EXERCISE DIRECTIONS: Each line below should be restated exactly, with nothing dropped.

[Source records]
· · · · · · ·

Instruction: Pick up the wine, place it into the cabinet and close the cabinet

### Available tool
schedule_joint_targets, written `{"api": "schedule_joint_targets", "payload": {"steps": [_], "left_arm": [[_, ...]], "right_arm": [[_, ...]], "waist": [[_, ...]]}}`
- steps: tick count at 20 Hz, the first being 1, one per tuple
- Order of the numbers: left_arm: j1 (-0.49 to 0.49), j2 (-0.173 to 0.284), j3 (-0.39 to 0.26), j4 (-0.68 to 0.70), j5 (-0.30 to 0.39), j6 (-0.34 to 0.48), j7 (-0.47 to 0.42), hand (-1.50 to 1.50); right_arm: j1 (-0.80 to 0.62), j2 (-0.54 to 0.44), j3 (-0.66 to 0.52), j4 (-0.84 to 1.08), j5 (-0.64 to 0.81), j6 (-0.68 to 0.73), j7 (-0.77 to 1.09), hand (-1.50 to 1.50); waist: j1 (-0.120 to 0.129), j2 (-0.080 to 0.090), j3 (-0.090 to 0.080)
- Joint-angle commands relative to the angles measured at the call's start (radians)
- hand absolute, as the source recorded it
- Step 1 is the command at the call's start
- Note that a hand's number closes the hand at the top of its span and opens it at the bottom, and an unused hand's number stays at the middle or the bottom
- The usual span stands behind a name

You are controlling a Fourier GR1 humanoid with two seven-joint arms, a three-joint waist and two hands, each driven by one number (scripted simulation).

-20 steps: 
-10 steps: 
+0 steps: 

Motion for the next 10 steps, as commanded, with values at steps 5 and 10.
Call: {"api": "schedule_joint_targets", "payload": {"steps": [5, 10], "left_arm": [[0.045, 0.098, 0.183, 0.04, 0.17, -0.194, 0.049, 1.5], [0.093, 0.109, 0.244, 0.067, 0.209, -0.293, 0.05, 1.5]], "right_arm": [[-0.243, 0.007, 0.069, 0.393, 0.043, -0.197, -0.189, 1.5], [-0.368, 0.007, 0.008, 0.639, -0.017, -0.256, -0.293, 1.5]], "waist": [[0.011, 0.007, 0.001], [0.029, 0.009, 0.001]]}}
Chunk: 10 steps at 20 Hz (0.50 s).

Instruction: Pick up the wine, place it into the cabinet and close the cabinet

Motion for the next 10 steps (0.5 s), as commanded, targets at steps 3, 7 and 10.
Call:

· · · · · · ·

REPLY:
Instruction: Pick up the wine, place it into the cabinet and close the cabinet

### Available tool
schedule_joint_targets, written `{"api": "schedule_joint_targets", "payload": {"steps": [_], "left_arm": [[_, ...]], "right_arm": [[_, ...]], "waist": [[_, ...]]}}`
- steps: tick count at 20 Hz, the first being 1, one per tuple
- Order of the numbers: left_arm: j1 (-0.49 to 0.49), j2 (-0.173 to 0.284), j3 (-0.39 to 0.26), j4 (-0.68 to 0.70), j5 (-0.30 to 0.39), j6 (-0.34 to 0.48), j7 (-0.47 to 0.42), hand (-1.50 to 1.50); right_arm: j1 (-0.80 to 0.62), j2 (-0.54 to 0.44), j3 (-0.66 to 0.52), j4 (-0.84 to 1.08), j5 (-0.64 to 0.81), j6 (-0.68 to 0.73), j7 (-0.77 to 1.09), hand (-1.50 to 1.50); waist: j1 (-0.120 to 0.129), j2 (-0.080 to 0.090), j3 (-0.090 to 0.080)
- Joint-angle commands relative to the angles measured at the call's start (radians)
- hand absolute, as the source recorded it
- Step 1 is the command at the call's start
- Note that a hand's number closes the hand at the top of its span and opens it at the bottom, and an unused hand's number stays at the middle or the bottom
- The usual span stands behind a name

You are controlling a Fourier GR1 humanoid with two seven-joint arms, a three-joint waist and two hands, each driven by one number (scripted simulation).

-20 steps: 
-10 steps: 
+0 steps: 

Motion for the next 10 steps, as commanded, with values at steps 5 and 10.
Call: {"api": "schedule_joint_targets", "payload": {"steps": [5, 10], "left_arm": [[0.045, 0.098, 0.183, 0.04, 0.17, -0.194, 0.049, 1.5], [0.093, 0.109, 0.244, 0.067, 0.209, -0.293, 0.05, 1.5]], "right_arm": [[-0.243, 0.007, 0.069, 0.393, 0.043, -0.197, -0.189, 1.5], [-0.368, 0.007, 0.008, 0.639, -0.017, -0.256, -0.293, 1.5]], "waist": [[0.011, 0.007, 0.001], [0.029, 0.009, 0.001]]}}
Chunk: 10 steps at 20 Hz (0.50 s).

Instruction: Pick up the wine, place it into the cabinet and close the cabinet

Motion for the next 10 steps (0.5 s), as commanded, targets at steps 3, 7 and 10.
Call:

No additional output will be produced.